_WHAT THIS TASK INVOLVES:_
Without changing a thing, reproduce the entire listing and leave out its pictures.

_DATA SEGMENT:_
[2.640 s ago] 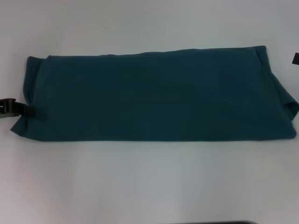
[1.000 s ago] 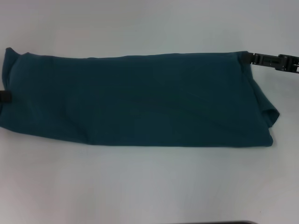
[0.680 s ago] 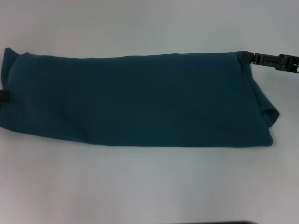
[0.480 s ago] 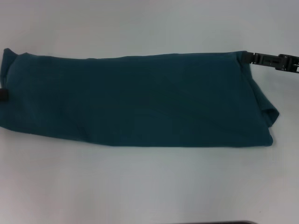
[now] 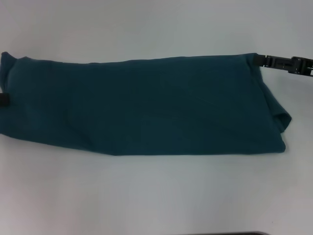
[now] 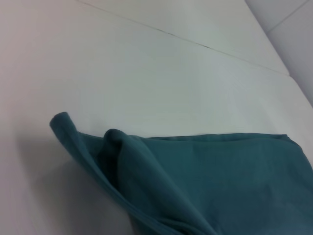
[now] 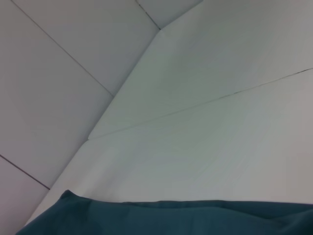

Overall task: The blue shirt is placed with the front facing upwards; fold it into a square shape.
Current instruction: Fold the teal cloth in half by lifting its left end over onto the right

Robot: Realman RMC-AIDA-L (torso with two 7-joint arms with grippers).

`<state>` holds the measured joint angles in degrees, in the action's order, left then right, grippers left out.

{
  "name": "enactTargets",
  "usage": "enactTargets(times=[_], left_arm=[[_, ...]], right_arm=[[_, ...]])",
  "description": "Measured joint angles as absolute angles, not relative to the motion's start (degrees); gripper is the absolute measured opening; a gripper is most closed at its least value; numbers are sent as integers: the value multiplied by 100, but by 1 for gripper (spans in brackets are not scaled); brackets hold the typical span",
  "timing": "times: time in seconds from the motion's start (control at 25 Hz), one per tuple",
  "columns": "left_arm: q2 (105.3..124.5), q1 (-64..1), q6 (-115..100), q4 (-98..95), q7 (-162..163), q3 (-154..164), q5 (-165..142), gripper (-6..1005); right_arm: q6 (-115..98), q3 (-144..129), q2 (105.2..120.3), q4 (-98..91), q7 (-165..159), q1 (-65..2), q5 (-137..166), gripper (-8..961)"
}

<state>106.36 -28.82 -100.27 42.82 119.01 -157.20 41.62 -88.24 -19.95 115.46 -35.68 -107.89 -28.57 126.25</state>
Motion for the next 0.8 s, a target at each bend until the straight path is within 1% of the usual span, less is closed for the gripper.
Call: enactTargets(times=[0.32,0.44,0.64,0.8], left_arm=[[10580,-2902,-10205,4274,11773,-15770,4185,42],[10590,-2949,-10369,4277,11681,-15773,4251,42],[10661,-3077,-10832,4267,11501,-15737,4646,42],[10780,-3227,-11183,4268,11401,-15635,5059,41]], right_arm=[[-8824,-1995,11562,-3568,-10795,-2832,12628,930],[-8824,-1994,11565,-3565,-10800,-2827,12620,930],[-8824,-1995,11566,-3501,-10787,-2852,12625,930],[-8822,-1995,11566,-3489,-10760,-2855,12617,930]])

_EXERCISE OUTPUT:_
[2.640 s ago] 
[1.000 s ago] 
[0.680 s ago] 
[0.480 s ago] 
[now] 
[now] 
[now] 

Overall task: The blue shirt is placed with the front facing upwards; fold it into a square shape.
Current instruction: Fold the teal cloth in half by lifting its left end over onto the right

Robot: Realman RMC-AIDA-L (torso with two 7-joint arms with grippers).

`<state>` holds the measured joint angles in degrees, in the action's order, left then right, grippers left out.

{
  "name": "enactTargets",
  "usage": "enactTargets(times=[_], left_arm=[[_, ...]], right_arm=[[_, ...]])",
  "description": "Measured joint angles as absolute angles, not relative to the motion's start (degrees); gripper is the absolute measured opening; a gripper is most closed at its least value; numbers are sent as integers: the value multiplied by 100, but by 1 for gripper (spans in brackets are not scaled); brackets hold the typical span",
  "timing": "times: time in seconds from the motion's start (control at 25 Hz), one per tuple",
  "columns": "left_arm: q2 (105.3..124.5), q1 (-64..1), q6 (-115..100), q4 (-98..95), q7 (-162..163), q3 (-154..164), q5 (-165..142), gripper (-6..1005); right_arm: q6 (-115..98), q3 (-144..129), q2 (105.2..120.3), q4 (-98..91), q7 (-165..159), q1 (-65..2), q5 (-137..166), gripper (-8..961)"
}

<state>106.36 -28.82 -100.27 42.82 119.01 -157.20 41.62 -88.24 -19.95 115.46 -35.68 -107.89 -28.57 126.25</state>
Motion for the next 0.8 s, a target at each bend until the straight path is within 1% of the usual span, less is closed for the gripper.
Call: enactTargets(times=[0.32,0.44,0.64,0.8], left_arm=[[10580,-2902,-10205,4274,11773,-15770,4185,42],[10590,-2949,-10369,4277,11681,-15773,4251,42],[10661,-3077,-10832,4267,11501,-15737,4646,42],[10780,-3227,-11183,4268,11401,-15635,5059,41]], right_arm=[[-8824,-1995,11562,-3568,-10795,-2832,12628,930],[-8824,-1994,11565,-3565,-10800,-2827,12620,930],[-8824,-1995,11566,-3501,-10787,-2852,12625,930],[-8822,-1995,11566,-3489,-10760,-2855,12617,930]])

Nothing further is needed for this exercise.